Dopo la pubblicazione della Sciarpa rossa per La nave di Teseo e di Nell’inganno della soglia per il Saggiatore, arriva in libreria un inedito di Yves Bonnefoy, significativamente intitolato Insieme ancora seguito da Perambulans in noctem (il Saggiatore «La cultura», pp. 248, € 23,00), che rappresenta una sorta di testamento poetico dell’autore francese scomparso nel 2016 alla ragguardevole età di 93 anni. Tradotto fedelmente da Fabio Scotto, a cui dobbiamo la curatela di parecchi titoli di Bonnefoy, tra cui i due summenzionati e il «Meridiano» dell’Opera poetica (2010), il volume fu originariamente licenziato dal poeta presso il Mercure de France nel 2016. Si può quindi considerare come un «lascito» che sembra idealmente ripercorrere, in virtù di un approccio quanto mai versatile nella forma e nei contenuti, la poetica stessa di Bonnefoy. Si tratta infatti di una raccolta composita che passa indifferentemente dal poemetto al sonetto, da una sequenza di stralunati dialoghi alle prose finali che contrassegnano Perambulans in noctem.

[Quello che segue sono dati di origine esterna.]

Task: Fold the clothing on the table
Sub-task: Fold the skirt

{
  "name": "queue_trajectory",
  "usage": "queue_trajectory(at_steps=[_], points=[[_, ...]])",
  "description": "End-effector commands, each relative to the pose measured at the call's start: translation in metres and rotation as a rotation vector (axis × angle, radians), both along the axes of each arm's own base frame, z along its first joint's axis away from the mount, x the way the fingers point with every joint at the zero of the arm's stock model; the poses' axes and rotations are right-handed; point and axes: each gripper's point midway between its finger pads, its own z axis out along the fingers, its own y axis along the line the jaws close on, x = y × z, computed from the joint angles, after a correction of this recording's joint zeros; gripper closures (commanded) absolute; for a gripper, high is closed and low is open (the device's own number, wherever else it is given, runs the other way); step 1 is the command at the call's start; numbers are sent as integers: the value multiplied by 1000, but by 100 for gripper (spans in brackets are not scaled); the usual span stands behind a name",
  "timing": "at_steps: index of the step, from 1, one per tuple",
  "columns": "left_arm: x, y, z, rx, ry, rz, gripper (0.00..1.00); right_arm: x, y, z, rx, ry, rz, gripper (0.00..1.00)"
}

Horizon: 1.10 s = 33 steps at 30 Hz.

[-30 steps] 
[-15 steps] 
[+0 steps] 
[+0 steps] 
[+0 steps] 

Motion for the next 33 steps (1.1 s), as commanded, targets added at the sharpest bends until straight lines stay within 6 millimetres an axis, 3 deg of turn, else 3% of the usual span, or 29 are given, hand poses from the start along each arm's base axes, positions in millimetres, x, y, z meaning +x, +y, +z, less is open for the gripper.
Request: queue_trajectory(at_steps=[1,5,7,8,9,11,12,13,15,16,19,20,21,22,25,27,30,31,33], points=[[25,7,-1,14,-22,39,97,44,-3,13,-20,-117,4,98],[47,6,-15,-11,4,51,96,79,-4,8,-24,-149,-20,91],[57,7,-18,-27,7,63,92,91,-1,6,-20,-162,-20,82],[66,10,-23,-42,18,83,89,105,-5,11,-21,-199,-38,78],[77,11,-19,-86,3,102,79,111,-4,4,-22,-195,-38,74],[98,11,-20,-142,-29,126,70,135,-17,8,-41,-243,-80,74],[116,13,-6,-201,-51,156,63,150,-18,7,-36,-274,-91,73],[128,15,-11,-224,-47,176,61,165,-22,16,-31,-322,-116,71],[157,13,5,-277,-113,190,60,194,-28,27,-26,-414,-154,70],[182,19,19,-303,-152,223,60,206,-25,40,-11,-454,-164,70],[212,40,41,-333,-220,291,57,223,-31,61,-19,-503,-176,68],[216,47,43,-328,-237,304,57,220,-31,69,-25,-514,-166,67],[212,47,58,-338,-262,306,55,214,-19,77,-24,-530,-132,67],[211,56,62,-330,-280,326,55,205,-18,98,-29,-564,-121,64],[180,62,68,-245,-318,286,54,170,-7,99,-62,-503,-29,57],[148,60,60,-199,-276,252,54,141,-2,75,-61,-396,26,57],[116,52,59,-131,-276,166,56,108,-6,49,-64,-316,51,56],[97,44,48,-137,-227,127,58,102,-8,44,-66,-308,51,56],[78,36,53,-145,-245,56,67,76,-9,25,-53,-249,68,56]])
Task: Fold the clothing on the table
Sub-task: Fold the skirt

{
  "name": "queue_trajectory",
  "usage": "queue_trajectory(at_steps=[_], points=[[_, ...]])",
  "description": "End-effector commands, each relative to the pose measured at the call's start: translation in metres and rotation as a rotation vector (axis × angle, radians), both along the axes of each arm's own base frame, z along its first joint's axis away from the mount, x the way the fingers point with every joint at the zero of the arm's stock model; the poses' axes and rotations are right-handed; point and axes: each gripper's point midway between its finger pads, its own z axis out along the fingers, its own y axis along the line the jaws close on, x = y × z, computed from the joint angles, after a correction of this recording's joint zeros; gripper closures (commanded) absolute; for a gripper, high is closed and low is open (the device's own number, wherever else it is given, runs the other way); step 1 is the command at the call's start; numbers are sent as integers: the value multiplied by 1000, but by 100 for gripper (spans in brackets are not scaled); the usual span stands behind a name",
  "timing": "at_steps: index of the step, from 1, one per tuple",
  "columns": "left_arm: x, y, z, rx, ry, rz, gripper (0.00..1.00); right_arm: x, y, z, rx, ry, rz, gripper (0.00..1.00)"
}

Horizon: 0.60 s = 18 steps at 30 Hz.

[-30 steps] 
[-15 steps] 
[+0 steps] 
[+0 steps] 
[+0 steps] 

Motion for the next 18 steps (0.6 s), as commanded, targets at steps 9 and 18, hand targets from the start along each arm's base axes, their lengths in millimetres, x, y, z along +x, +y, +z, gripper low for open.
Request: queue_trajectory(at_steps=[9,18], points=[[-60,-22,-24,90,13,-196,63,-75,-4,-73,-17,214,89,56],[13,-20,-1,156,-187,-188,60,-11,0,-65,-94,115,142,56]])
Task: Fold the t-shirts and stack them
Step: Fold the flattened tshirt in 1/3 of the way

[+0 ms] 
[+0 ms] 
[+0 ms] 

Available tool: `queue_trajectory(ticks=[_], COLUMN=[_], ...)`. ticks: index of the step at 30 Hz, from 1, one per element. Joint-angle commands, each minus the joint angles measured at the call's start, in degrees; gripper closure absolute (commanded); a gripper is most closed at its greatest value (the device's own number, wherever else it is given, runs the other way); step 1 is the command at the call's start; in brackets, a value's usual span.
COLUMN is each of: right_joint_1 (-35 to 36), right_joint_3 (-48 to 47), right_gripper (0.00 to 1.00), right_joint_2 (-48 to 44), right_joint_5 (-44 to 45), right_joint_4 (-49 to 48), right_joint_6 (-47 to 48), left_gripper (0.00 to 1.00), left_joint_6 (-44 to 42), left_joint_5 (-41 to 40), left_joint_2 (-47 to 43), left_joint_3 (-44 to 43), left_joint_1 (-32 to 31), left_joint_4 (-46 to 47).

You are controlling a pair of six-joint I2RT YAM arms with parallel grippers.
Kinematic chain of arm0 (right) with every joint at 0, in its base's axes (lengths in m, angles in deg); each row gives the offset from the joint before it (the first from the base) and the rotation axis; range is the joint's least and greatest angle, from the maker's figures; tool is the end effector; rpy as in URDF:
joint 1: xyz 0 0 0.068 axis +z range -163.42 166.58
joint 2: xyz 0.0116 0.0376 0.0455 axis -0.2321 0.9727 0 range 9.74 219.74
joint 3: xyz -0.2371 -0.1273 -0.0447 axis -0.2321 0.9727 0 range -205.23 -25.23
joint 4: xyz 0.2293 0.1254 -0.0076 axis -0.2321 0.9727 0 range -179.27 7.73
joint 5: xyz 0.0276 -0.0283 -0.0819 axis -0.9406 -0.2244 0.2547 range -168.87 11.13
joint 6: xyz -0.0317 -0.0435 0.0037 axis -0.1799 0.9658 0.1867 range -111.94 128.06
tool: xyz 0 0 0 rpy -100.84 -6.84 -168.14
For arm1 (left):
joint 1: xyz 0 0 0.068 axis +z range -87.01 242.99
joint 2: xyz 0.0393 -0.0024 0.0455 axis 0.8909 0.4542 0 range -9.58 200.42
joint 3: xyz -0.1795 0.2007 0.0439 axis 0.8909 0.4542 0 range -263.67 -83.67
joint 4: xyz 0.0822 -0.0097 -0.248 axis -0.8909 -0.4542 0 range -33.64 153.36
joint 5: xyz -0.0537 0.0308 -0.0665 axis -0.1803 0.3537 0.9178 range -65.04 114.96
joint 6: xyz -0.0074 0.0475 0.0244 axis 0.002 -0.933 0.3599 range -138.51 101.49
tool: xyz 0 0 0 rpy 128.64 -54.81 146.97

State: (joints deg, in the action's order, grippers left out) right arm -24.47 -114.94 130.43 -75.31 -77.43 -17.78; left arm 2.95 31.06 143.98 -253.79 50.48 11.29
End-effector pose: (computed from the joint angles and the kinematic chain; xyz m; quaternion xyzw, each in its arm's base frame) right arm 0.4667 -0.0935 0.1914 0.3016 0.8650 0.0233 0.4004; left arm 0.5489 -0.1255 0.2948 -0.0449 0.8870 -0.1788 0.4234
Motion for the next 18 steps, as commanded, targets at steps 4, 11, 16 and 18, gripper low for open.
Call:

L’impressione è che la parola di Bonnefoy si sia ulteriormente rastremata, acquistando in extremis una lapidarietà, un’esemplarità che si manifesta appieno nel poemetto Insieme ancora: «Bella la luce / Che avvolge, a sera, / Questi mandorli che avevamo piantato. / Ah, amica mia, / Credo, quasi so / Che la bellezza esiste e significa. Credo / Che abbia ancora senso far nascere, / Attesto che le parole hanno diritto al senso. / Comunque quanto è difficile / Fare di questa fede un pensiero, / Quanto sembra naturale averne vergogna!». È paradigmatico che questi versi, dedicati alla moglie Lucy, riecheggino l’esperienza più volte descritta di Valsaintes, nell’alta Provenza, dove nel 1963 il poeta acquistò una chiesa abbandonata che segnerà indelebilmente la sua poetica, a cominciare proprio da alcuni topoi presenti in Dans le leurre du seuil: «Io il mandorlo / Entro agghindato nella stanza nuziale» (La terra).

Ma è presente soprattutto il motivo della condivisione, dell’amicizia, che si dirama attraverso il filo di una memoria cadenzata intorno ad alcune esperienze che, in qualche modo, si riconnettono al ciclo delle stagioni e degli elementi naturali: «Amici miei, amate mie, / Vi lego i doni che mi faceste, / Questa terra vicina al cielo, ad esso avvinta / Da queste innumerevoli mani, l’orizzonte. / Vi lego il fuoco che guardavamo / Ardere nel fumo delle foglie secche». Così, il tema del «legato», già accolto in L’heure présente, perde ogni connotazione giuridica e si conferma come un Leitmotiv nella produzione dell’ultimo Bonnefoy, investendo acqua, fuoco, cielo, terra: «Cosa ho da legarvi? Quel che ho desiderato, / La pietra calda di una soglia sotto il piede nudo, / L’estate ritta, con le sue ondate improvvise, / Il dio in noi che non avremo avuto».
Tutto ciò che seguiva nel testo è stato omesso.